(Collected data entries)
=======
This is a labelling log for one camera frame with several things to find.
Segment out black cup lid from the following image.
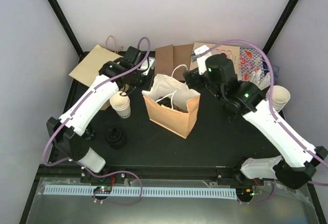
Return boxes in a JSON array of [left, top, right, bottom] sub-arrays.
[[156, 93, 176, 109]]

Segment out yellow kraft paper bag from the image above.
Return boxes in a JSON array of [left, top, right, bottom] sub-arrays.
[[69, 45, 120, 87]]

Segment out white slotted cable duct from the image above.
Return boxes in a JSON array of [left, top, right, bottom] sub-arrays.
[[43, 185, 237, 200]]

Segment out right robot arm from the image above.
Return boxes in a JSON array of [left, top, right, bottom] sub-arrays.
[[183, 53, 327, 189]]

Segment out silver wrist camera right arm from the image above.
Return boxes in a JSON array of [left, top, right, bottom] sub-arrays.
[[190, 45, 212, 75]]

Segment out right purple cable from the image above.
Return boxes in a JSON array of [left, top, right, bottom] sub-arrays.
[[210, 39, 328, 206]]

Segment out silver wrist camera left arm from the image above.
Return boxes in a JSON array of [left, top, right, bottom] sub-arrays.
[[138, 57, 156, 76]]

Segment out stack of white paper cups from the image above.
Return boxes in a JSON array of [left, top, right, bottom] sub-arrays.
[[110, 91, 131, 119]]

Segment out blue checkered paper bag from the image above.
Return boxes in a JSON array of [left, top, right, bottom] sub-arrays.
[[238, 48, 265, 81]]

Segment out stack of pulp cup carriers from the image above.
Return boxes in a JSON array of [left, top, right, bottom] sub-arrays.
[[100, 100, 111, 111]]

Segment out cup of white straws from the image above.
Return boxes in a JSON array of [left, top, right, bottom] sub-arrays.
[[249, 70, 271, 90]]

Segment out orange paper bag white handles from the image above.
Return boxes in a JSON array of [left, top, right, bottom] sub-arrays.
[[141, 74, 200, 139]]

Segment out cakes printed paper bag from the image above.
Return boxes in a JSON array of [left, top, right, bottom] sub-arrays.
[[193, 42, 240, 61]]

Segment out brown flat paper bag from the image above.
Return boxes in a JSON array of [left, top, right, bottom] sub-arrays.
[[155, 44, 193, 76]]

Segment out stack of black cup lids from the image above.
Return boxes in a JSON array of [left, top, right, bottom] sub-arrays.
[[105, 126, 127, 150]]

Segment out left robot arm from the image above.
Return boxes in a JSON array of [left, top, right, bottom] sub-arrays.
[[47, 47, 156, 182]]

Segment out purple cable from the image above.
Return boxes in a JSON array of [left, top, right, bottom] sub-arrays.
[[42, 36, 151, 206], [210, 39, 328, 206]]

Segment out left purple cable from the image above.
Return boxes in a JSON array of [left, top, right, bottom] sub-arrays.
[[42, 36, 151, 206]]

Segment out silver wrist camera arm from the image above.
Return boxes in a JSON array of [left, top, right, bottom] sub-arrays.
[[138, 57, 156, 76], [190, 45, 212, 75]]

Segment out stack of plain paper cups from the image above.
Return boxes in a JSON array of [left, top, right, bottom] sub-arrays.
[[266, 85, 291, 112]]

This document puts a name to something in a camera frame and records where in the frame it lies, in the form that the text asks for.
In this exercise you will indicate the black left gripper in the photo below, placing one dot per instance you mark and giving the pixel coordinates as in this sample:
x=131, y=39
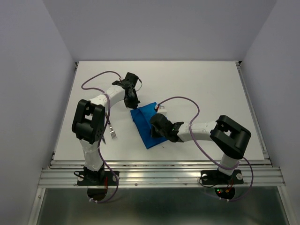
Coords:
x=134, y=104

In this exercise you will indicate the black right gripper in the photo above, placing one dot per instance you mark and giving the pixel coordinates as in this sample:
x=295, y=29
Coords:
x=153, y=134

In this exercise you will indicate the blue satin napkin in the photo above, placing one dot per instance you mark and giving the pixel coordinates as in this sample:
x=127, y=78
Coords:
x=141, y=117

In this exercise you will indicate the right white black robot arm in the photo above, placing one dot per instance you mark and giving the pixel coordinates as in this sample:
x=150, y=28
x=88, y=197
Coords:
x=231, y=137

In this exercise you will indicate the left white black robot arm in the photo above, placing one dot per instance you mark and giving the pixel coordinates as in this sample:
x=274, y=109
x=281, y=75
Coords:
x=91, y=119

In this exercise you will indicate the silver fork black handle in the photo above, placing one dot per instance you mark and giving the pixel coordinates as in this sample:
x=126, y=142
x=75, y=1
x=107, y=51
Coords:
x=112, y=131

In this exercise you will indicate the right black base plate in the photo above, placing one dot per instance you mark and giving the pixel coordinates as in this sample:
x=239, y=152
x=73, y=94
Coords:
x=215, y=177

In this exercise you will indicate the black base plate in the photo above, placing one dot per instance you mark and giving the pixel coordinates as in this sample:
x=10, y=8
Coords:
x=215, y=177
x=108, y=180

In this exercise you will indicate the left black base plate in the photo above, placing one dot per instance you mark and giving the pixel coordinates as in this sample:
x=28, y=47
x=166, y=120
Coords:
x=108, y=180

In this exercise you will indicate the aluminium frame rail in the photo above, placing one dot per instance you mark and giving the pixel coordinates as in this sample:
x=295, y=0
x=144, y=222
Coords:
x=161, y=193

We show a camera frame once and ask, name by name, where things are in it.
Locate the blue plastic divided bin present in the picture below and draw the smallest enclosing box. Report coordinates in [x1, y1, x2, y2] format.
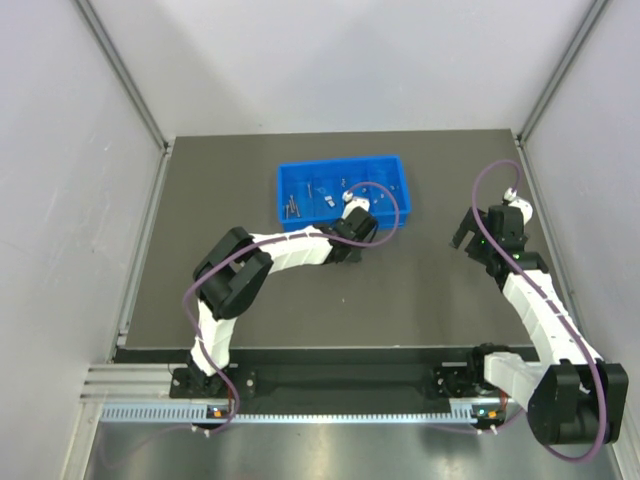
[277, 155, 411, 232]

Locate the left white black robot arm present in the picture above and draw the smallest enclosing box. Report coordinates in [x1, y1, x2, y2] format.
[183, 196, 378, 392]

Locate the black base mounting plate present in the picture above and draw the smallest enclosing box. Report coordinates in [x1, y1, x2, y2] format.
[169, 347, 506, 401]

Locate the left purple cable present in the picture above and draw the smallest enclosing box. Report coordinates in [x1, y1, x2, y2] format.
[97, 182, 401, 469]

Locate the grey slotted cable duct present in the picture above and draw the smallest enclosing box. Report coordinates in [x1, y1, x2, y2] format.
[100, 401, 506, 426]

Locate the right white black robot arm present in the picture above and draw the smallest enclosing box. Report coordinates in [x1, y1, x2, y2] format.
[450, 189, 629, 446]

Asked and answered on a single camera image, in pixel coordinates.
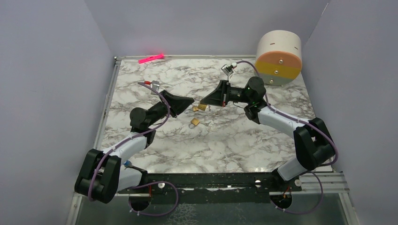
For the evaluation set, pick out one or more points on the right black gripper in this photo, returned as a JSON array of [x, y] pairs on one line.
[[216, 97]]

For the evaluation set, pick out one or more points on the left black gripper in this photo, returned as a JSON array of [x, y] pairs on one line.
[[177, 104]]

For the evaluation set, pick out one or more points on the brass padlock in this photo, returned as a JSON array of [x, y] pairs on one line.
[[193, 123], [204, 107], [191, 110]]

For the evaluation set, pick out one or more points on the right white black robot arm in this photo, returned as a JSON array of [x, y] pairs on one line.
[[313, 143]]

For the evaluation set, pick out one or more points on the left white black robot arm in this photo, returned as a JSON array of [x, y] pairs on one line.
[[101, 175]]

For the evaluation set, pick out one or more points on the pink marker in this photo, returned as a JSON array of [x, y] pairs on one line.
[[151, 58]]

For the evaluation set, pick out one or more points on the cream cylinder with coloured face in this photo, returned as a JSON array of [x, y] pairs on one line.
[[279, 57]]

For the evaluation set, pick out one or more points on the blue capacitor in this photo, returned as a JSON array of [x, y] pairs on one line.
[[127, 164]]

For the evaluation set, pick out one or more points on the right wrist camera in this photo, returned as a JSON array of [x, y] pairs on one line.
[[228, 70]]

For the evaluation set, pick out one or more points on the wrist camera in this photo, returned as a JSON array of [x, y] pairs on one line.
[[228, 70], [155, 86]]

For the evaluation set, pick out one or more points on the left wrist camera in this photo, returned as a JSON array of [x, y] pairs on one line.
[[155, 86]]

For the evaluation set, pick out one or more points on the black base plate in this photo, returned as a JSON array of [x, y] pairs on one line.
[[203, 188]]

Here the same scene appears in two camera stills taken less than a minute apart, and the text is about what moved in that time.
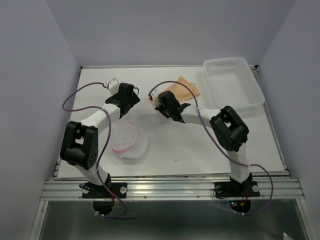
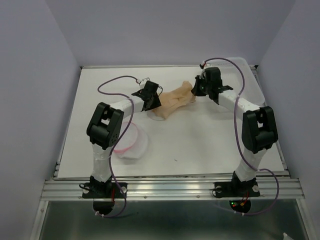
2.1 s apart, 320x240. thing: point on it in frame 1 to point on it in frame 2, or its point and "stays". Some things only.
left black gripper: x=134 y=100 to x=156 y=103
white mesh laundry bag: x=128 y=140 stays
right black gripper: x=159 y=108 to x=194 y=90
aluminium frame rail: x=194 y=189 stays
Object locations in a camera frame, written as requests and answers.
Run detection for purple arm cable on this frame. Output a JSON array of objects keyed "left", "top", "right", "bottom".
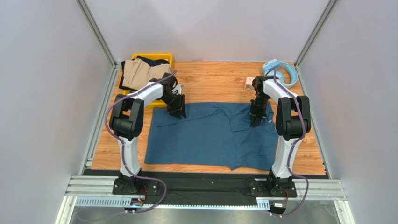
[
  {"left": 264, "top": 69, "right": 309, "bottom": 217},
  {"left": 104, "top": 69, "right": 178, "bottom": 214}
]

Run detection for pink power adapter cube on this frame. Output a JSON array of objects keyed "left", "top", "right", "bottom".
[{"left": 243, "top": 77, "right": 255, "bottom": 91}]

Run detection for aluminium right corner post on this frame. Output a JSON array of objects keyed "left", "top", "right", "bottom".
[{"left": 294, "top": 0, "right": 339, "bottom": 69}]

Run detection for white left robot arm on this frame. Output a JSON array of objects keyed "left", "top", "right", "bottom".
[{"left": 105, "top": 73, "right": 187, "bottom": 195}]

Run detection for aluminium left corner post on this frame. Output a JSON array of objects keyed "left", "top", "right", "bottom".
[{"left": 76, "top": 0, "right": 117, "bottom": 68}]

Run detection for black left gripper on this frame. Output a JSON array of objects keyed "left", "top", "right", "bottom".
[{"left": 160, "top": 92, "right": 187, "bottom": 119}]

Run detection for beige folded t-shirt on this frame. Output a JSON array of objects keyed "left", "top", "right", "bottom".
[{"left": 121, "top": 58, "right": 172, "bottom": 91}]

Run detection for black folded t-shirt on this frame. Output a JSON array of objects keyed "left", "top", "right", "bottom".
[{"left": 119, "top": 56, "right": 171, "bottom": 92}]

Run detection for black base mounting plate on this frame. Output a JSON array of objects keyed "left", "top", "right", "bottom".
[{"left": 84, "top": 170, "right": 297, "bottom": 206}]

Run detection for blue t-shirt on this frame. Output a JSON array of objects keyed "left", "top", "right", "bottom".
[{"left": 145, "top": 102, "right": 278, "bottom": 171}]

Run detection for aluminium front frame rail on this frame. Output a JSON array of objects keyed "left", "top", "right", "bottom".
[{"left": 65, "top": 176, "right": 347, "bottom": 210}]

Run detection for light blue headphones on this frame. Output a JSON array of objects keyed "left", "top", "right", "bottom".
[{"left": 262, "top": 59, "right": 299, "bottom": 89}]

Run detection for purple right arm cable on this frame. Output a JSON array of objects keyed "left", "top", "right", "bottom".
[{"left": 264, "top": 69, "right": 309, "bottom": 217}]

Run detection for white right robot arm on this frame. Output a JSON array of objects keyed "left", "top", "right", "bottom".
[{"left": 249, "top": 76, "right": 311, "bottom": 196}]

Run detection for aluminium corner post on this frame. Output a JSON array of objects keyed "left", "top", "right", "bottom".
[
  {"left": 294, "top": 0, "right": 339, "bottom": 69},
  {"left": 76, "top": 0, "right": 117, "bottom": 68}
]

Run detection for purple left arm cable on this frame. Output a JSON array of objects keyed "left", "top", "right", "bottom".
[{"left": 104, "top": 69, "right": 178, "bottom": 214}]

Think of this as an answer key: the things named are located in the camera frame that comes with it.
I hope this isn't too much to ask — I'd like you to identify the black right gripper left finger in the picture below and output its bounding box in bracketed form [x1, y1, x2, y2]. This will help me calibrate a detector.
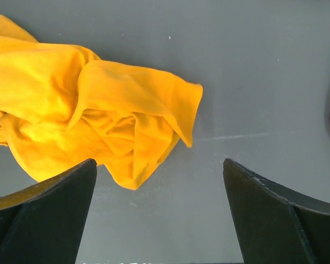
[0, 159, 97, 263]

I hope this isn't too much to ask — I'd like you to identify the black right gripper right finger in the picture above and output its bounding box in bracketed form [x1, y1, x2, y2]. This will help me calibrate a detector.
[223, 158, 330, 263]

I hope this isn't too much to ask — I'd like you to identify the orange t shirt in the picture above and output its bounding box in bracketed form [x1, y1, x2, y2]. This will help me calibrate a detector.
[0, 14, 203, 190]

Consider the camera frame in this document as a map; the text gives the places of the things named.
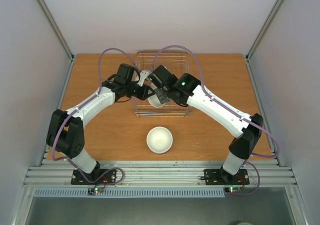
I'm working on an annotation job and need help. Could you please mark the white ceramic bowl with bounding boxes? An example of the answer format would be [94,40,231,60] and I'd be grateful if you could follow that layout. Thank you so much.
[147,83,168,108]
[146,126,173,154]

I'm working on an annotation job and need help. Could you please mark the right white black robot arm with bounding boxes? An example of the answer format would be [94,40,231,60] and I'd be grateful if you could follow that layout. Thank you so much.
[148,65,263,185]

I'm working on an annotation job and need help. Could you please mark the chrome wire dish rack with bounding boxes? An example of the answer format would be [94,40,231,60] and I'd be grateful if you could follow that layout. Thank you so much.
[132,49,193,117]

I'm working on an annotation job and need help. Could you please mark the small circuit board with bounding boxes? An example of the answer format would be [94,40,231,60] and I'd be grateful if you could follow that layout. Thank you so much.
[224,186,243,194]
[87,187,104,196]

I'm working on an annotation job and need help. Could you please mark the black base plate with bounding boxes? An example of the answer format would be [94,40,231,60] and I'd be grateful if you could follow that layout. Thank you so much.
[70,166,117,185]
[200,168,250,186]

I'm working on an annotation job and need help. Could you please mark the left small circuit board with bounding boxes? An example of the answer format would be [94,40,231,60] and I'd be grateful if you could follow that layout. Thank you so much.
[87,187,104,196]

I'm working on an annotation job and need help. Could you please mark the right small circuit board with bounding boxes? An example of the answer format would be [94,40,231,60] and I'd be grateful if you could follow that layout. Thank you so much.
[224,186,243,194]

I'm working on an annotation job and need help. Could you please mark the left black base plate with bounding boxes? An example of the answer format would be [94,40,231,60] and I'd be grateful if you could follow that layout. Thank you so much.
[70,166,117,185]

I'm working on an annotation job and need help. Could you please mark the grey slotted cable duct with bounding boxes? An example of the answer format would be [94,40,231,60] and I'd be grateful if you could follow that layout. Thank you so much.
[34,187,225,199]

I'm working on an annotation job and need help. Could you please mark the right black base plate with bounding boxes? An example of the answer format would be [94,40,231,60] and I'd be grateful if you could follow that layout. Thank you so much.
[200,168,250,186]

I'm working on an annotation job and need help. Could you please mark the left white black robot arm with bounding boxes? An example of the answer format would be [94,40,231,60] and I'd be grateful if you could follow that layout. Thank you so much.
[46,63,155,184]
=======
» **EXERCISE OBJECTIVE**
If a line in the records above holds the string "cups", copy it.

» **EXERCISE SOLUTION**
Segment out stack of white paper cups from the image above.
Segment out stack of plain paper cups from the image above.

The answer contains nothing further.